**Your objective:** Go through the data and report each line that holds the string "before".

**Source records:**
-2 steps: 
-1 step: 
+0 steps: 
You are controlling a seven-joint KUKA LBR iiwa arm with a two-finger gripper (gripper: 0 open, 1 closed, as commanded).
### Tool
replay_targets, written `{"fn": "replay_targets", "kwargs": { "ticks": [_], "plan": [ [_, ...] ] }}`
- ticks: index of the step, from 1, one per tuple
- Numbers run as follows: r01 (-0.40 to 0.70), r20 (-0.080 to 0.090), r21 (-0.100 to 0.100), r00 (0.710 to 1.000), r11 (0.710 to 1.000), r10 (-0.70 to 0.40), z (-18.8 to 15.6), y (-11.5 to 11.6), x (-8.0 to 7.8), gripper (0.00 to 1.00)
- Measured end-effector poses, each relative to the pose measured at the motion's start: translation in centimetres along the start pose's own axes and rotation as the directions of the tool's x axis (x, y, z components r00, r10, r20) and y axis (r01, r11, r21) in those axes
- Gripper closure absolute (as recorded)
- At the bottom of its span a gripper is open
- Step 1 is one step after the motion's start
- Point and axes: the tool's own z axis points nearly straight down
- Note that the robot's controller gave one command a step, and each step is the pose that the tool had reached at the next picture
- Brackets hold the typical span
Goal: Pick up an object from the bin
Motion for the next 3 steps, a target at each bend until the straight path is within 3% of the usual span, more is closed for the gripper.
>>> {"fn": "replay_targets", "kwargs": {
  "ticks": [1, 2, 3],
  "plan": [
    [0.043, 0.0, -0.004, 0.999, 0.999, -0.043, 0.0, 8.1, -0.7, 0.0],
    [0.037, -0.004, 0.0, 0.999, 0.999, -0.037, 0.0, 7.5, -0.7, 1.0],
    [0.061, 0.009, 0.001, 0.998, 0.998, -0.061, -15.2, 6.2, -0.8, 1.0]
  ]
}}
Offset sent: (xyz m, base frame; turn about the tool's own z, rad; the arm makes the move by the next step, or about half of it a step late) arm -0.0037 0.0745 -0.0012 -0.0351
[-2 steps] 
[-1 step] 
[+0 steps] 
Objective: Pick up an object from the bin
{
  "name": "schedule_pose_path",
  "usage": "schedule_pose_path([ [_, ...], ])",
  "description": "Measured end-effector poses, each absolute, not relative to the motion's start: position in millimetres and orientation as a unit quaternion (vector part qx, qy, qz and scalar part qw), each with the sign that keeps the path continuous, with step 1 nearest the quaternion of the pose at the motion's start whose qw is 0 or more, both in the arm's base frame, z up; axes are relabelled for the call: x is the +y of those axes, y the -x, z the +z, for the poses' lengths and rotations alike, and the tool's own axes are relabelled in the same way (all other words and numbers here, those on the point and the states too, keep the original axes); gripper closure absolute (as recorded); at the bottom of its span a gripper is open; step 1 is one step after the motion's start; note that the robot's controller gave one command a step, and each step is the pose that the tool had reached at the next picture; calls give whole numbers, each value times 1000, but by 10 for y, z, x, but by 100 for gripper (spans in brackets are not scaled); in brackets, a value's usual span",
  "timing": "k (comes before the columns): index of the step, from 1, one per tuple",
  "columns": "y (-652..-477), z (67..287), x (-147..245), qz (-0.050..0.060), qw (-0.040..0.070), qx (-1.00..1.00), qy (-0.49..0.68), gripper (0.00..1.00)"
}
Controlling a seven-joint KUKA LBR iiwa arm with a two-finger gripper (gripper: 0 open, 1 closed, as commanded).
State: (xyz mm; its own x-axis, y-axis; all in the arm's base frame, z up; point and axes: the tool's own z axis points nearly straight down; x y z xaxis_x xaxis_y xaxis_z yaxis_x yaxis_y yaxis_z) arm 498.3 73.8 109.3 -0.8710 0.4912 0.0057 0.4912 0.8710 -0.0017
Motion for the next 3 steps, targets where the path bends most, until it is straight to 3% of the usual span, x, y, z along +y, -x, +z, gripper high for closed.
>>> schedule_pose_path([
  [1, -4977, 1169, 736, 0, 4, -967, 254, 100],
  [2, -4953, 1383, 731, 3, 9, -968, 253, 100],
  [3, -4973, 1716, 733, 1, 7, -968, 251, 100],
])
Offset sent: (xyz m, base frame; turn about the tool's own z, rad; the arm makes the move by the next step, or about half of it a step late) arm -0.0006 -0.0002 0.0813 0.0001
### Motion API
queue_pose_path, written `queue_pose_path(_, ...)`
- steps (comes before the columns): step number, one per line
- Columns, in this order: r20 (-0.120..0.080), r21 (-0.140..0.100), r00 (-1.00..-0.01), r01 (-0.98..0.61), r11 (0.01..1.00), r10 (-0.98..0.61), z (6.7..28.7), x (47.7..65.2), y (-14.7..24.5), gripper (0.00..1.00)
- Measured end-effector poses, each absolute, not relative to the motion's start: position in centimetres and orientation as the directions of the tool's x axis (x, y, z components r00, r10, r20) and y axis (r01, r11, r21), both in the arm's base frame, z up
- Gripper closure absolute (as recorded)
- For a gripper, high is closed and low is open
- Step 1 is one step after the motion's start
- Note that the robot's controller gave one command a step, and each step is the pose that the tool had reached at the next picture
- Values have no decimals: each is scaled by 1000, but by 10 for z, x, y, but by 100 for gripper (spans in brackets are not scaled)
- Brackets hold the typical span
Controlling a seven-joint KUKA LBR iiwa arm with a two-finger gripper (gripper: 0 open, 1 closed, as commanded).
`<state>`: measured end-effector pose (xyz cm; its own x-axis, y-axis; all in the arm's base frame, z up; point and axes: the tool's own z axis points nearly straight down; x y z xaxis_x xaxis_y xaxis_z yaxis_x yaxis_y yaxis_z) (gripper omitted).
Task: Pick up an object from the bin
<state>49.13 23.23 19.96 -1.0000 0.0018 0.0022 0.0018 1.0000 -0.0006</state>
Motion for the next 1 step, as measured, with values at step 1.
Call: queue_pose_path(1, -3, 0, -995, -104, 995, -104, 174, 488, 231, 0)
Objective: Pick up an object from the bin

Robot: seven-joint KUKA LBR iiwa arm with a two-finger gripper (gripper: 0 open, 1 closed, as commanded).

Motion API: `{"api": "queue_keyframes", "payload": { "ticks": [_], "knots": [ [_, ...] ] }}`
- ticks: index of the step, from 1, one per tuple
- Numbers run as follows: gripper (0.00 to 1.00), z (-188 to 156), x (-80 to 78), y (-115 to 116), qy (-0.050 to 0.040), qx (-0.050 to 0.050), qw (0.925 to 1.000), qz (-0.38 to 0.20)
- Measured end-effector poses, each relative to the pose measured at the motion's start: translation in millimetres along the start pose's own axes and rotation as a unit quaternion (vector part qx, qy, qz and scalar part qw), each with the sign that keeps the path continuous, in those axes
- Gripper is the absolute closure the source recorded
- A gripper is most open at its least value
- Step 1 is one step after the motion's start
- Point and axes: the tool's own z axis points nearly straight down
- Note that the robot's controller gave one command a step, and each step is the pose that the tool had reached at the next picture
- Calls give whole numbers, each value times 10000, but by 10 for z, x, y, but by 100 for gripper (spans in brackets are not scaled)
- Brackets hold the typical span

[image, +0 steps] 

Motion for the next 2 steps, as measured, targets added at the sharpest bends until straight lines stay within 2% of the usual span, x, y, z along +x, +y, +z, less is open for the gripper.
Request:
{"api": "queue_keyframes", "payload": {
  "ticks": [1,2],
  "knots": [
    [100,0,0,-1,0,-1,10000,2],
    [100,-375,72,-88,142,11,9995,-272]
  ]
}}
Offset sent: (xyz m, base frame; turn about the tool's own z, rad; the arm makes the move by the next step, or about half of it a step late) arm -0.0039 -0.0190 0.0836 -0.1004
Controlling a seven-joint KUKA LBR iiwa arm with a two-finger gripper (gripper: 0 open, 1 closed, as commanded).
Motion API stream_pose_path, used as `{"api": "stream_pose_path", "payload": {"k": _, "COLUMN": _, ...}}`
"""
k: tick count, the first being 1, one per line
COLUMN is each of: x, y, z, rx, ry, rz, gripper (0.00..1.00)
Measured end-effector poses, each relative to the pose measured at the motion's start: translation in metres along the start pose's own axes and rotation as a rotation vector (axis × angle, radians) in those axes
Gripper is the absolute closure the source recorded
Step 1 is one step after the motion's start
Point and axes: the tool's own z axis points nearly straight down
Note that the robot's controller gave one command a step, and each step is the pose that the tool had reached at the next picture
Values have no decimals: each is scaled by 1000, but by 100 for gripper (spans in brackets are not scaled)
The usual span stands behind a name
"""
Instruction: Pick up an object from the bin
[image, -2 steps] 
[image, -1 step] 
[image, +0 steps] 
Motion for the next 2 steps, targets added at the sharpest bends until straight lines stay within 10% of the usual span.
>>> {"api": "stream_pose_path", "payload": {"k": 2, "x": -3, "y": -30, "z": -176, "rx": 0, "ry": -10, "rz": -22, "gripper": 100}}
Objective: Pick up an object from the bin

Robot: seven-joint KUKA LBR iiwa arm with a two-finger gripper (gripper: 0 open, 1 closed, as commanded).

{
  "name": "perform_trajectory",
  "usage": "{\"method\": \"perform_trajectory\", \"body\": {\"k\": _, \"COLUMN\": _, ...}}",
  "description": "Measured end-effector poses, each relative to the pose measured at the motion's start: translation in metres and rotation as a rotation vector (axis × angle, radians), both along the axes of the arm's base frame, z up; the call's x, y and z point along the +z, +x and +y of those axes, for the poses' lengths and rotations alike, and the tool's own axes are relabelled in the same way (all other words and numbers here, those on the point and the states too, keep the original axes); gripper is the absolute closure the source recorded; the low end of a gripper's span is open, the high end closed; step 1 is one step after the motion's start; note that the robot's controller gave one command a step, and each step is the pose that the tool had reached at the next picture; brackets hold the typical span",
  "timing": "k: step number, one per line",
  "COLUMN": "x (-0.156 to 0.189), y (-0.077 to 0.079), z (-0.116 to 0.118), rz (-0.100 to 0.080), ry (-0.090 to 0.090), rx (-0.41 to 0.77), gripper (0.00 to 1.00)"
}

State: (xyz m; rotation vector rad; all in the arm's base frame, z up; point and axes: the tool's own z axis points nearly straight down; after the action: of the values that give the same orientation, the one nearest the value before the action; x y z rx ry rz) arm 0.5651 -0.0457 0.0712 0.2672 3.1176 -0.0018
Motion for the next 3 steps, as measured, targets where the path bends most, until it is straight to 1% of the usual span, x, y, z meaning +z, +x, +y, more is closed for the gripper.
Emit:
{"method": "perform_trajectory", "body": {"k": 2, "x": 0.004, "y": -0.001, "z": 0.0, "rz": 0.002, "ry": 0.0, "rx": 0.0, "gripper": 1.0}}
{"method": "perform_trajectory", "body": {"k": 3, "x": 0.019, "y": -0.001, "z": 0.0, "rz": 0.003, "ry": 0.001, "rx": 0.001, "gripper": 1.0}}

**Answer to the exercise:**
  "timing": "k (comes before the columns): index of the step, from 1, one per tuple",
- steps (comes before the columns): step number, one per line
State: (xyz m; rotation vector rad; all in the arm's base frame, z up; point and axes: the tool's own z axis points nearly straight down; after the action: of the values that give the same orientation, the one nearest the value before the action; x y z rx ry rz) arm 0.5651 -0.0457 0.0712 0.2672 3.1176 -0.0018

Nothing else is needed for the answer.